■ Input records ■
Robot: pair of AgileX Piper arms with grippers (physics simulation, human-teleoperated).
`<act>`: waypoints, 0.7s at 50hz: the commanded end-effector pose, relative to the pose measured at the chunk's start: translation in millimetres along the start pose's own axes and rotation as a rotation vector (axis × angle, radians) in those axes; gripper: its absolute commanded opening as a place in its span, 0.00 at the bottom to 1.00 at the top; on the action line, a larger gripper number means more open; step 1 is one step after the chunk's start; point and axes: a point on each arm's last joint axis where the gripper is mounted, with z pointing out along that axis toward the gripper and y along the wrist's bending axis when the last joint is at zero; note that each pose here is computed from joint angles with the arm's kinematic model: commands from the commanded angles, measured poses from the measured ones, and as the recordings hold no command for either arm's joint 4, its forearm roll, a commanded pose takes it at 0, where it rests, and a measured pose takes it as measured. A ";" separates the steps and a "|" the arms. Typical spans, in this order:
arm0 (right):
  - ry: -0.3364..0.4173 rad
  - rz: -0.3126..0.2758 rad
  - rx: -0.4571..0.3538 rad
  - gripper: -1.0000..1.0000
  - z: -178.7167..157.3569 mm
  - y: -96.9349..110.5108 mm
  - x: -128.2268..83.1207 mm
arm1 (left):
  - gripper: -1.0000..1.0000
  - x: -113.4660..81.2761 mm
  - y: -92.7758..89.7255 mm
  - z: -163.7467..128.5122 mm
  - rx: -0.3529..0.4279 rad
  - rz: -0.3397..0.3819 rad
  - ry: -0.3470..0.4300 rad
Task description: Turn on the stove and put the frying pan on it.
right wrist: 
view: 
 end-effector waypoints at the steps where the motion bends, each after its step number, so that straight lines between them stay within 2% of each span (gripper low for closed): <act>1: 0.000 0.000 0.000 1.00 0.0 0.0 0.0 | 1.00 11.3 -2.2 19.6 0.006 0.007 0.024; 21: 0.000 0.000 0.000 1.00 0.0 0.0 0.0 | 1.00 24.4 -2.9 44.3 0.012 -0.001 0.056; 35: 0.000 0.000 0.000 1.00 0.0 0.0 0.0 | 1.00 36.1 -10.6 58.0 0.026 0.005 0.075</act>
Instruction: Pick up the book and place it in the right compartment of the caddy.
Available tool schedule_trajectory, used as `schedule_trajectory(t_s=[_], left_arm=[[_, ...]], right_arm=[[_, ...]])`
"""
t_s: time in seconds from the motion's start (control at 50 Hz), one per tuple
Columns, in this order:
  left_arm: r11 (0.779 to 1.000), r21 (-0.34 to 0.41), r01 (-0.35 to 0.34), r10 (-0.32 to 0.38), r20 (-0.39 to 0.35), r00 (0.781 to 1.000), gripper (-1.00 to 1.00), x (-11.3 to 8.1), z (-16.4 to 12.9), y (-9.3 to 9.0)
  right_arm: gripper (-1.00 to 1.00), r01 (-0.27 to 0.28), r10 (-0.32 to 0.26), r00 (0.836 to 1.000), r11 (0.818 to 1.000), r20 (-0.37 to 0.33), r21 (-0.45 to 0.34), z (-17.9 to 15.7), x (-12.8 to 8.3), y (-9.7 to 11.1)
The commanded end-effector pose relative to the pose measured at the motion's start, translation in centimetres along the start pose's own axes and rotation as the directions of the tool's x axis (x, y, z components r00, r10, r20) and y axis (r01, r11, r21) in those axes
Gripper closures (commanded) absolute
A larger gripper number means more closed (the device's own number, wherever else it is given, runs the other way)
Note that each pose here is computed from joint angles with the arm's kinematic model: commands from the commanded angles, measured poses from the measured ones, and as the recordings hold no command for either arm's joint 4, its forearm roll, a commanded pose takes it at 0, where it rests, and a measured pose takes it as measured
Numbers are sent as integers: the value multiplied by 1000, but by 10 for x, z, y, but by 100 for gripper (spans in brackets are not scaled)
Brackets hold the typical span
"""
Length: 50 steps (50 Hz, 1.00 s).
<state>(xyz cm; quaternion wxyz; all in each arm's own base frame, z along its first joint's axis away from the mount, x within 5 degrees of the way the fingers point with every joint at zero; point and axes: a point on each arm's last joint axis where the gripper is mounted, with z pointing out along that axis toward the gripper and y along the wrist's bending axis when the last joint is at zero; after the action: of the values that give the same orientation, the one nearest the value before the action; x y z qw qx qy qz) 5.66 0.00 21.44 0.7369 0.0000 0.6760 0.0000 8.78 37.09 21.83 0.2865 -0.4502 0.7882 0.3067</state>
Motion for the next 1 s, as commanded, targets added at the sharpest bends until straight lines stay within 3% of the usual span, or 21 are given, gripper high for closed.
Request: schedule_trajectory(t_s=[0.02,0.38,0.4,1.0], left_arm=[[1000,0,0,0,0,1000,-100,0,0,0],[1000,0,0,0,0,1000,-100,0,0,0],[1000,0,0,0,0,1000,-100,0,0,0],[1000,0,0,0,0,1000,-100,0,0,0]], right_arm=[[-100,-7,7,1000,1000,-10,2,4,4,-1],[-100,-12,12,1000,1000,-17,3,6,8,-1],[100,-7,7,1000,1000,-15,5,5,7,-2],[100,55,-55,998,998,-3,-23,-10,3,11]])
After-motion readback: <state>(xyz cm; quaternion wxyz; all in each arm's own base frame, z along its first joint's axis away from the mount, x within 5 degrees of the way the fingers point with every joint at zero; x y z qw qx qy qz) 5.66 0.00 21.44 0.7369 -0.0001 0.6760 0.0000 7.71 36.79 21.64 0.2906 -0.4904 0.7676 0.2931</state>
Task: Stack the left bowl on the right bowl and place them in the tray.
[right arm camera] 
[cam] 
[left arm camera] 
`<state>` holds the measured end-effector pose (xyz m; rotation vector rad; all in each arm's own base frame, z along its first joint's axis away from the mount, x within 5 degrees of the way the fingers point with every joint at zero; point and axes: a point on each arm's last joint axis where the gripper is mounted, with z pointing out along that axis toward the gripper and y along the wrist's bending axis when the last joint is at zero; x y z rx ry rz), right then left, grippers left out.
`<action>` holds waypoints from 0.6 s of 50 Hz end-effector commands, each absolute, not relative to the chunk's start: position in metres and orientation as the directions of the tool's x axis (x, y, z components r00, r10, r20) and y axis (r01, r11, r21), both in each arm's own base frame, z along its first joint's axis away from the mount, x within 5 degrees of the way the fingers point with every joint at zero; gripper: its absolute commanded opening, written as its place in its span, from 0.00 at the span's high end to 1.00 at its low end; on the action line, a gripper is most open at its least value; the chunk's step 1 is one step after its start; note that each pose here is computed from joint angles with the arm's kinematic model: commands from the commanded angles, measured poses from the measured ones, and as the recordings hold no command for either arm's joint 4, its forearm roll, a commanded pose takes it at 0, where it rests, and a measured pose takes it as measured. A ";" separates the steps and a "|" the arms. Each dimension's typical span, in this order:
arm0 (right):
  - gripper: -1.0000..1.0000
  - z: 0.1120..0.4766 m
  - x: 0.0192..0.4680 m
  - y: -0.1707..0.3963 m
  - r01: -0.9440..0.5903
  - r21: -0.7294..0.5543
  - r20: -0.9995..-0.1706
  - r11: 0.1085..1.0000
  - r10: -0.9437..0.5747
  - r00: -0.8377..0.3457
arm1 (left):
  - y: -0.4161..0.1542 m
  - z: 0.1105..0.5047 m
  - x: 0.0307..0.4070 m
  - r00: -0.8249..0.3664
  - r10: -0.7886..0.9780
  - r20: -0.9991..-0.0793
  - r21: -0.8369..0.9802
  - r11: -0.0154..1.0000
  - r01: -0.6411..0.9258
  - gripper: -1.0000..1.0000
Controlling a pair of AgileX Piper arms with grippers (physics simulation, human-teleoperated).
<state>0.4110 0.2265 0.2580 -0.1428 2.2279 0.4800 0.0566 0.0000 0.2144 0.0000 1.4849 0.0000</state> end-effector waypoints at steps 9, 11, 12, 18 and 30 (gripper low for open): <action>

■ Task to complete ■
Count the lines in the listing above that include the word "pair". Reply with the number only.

■ Answer area ■
2